# Wild rabbits



## kaz (Jan 12, 2008)

For the first time in years we have got wild rabbits in our fields
They seem to be becoming more plentiful and bolder and can even be seen in the garden before we let the dogs out -they seem to know to hop through the fence to safety before the dogs get near them. It's lovely to see them there but it's a bit of a pain when they spook the horses by running from under their feet as we are leading them into the field


----------



## colliemerles (Nov 2, 2007)

i see afew sometimes when im over the fields with my dogs,,,sometimes i see deer to,, its nice watching them,,,,,,,,,,,


----------



## kaz (Jan 12, 2008)

I've never seen wild deer around here.

There are always rabbits in other peoples fields as we drive home (they disappear when my OH goes out hunting) but the lurchers we used to own made sure that our fields were clear.
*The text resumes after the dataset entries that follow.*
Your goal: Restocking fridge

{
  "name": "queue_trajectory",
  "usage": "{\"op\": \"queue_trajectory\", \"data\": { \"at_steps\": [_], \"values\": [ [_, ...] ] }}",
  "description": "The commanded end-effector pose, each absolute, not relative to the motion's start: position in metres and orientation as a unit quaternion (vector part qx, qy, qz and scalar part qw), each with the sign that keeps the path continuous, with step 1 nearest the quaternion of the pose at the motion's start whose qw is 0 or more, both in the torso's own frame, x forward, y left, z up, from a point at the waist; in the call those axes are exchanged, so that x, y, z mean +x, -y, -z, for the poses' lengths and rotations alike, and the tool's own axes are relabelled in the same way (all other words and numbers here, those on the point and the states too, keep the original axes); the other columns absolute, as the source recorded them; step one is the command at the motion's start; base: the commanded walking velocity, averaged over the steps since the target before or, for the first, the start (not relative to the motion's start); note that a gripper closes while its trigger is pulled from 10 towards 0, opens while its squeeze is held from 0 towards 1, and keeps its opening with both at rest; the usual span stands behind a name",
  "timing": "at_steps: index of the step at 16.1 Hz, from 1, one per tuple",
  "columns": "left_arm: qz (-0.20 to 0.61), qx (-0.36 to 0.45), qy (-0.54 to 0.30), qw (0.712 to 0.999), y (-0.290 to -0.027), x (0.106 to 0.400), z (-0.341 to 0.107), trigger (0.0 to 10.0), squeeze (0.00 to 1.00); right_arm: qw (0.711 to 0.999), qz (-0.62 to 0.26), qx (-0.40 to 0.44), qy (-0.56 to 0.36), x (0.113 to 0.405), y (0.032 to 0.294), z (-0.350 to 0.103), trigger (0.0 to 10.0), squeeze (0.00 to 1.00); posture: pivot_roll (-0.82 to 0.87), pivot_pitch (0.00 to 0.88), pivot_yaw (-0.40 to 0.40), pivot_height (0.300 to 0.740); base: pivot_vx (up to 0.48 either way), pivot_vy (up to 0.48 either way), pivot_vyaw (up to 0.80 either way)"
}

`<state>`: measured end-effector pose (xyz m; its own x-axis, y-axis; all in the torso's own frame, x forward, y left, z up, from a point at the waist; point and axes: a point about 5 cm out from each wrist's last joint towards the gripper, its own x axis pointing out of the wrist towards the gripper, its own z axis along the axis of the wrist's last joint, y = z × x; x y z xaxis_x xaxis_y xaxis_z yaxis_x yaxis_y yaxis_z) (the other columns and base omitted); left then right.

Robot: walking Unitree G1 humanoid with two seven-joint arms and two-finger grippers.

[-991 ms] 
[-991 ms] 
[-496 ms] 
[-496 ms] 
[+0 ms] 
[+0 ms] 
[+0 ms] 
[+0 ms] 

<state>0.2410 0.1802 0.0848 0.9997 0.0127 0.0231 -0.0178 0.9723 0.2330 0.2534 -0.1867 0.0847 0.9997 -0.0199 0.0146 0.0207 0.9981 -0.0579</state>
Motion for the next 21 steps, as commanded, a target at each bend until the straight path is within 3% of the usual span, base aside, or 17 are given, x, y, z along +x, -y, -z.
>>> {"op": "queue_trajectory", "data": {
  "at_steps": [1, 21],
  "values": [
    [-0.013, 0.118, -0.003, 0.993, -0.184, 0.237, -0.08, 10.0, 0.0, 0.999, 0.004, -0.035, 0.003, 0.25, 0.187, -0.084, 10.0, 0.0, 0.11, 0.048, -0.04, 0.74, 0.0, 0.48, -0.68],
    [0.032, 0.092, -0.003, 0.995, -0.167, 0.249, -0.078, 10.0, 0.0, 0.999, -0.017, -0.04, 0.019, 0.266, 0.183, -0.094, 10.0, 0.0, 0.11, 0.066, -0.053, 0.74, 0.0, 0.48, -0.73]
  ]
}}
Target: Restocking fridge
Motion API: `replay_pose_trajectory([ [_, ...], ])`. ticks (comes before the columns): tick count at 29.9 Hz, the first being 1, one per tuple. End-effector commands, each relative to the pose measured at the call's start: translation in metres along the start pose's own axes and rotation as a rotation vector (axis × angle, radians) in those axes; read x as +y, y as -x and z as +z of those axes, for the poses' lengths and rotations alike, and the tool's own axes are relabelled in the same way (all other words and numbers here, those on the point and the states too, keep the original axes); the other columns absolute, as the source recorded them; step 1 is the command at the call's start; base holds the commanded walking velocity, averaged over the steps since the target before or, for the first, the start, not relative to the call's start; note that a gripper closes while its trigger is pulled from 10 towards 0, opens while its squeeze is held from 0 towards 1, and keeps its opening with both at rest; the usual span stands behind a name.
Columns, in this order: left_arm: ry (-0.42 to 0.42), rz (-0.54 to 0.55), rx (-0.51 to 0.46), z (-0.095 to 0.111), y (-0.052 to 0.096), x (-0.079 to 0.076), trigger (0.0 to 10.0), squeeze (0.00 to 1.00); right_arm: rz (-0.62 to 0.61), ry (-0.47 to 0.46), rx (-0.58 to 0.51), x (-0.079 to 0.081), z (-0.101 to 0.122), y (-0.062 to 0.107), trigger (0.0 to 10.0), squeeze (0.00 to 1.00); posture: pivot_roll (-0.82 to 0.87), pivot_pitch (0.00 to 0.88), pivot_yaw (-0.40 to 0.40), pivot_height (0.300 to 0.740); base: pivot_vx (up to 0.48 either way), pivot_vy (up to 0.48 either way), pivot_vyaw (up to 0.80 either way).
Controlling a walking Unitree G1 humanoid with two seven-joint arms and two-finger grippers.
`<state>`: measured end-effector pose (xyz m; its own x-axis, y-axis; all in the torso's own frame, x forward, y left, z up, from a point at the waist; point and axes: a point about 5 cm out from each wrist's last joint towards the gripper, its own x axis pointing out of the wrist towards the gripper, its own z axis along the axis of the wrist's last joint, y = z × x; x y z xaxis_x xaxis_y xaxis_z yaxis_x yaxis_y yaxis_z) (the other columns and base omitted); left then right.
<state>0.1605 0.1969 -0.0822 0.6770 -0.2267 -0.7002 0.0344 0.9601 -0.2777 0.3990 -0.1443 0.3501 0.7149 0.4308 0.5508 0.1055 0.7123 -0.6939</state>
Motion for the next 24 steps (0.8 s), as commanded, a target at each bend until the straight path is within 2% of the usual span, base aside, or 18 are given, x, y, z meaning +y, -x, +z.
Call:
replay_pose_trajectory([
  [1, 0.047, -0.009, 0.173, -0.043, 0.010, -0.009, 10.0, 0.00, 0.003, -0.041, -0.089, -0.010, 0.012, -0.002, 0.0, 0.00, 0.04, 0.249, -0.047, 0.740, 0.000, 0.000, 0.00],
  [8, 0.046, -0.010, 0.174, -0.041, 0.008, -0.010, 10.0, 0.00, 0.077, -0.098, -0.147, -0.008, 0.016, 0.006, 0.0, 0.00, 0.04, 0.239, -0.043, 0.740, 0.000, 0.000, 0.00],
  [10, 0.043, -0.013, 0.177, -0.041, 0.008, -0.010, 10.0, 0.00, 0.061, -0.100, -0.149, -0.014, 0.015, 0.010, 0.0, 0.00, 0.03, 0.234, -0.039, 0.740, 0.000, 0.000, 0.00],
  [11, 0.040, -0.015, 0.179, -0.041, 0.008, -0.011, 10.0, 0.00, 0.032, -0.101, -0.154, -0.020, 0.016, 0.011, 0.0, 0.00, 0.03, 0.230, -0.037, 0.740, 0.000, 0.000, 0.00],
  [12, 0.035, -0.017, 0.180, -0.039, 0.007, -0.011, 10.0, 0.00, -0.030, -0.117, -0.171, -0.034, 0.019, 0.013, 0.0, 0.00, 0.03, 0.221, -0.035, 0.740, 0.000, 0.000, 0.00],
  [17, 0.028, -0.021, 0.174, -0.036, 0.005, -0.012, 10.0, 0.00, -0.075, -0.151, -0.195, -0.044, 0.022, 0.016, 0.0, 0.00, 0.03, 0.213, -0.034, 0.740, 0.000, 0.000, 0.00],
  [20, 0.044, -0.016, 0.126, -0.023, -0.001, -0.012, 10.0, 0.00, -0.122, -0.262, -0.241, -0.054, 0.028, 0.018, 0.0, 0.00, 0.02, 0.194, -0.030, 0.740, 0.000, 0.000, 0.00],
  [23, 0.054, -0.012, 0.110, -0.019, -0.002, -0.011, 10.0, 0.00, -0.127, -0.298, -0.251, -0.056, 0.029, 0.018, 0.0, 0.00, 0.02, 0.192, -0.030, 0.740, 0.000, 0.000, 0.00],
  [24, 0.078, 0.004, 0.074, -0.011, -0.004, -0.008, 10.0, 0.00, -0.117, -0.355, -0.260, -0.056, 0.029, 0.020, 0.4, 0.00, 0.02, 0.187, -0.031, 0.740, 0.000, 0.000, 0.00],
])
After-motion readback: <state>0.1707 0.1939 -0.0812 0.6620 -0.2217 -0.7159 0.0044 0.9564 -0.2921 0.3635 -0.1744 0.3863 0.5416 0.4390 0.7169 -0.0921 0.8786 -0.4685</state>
Silly Tilly, the resident lurcher now, is a bit of a wimp and doesn't seem to realise that she can jump the fence to get her own tea so the rabbits are now colonising our fields.


----------



## Guest (Jan 20, 2008)

maybe there has been mixi in the area and thats gone now


----------



## kaz (Jan 12, 2008)

Nope - it's definitely that our dogs aren't wiping them out the moment they see them


----------